(Source records)
◇ ◇ ◇ ◇
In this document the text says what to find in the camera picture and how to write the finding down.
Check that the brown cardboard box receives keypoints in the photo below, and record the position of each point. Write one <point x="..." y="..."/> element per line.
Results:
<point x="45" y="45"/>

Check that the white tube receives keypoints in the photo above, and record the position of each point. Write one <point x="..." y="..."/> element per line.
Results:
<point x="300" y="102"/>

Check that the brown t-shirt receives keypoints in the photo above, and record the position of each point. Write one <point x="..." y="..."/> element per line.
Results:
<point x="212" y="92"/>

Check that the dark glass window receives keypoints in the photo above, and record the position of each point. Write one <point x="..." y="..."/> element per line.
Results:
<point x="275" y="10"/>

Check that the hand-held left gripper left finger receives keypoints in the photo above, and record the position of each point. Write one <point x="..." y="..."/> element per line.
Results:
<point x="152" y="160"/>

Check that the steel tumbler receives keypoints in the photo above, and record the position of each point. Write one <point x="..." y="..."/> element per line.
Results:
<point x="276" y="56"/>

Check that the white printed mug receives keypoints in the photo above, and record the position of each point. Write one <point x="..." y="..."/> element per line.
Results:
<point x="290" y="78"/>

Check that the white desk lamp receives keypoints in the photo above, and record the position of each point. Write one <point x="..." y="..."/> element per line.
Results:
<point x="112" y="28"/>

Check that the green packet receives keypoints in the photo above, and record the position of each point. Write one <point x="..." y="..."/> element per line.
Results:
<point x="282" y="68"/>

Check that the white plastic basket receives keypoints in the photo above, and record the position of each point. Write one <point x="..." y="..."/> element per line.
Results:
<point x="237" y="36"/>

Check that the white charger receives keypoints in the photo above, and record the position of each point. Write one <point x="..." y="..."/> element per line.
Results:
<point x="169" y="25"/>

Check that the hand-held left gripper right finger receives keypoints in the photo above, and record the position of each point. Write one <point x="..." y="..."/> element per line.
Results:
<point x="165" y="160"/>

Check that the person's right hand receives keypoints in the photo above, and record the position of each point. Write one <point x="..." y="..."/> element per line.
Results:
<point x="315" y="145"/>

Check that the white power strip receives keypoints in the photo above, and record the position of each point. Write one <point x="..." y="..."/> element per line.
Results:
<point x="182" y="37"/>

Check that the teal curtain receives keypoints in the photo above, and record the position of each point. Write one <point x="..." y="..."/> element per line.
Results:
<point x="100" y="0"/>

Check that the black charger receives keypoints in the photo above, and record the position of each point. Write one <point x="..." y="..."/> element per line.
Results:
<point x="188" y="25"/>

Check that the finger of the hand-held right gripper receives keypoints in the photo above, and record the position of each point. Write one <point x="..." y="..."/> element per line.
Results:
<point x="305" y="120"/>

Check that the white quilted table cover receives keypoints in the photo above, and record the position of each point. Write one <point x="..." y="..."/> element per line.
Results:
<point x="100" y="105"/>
◇ ◇ ◇ ◇
HOW TO COMPLETE THIS TASK:
Lines above that contain the string "held" make up the answer.

PROBLEM SOLUTION:
Check that the hand-held left gripper left finger receives keypoints in the photo above, and record the position of each point. Write one <point x="..." y="..."/> element per line.
Check that the hand-held left gripper right finger receives keypoints in the photo above, and record the position of each point. Write one <point x="..." y="..."/> element per line.
Check that the finger of the hand-held right gripper receives keypoints in the photo above, and record the position of each point. Write one <point x="..." y="..."/> element per line.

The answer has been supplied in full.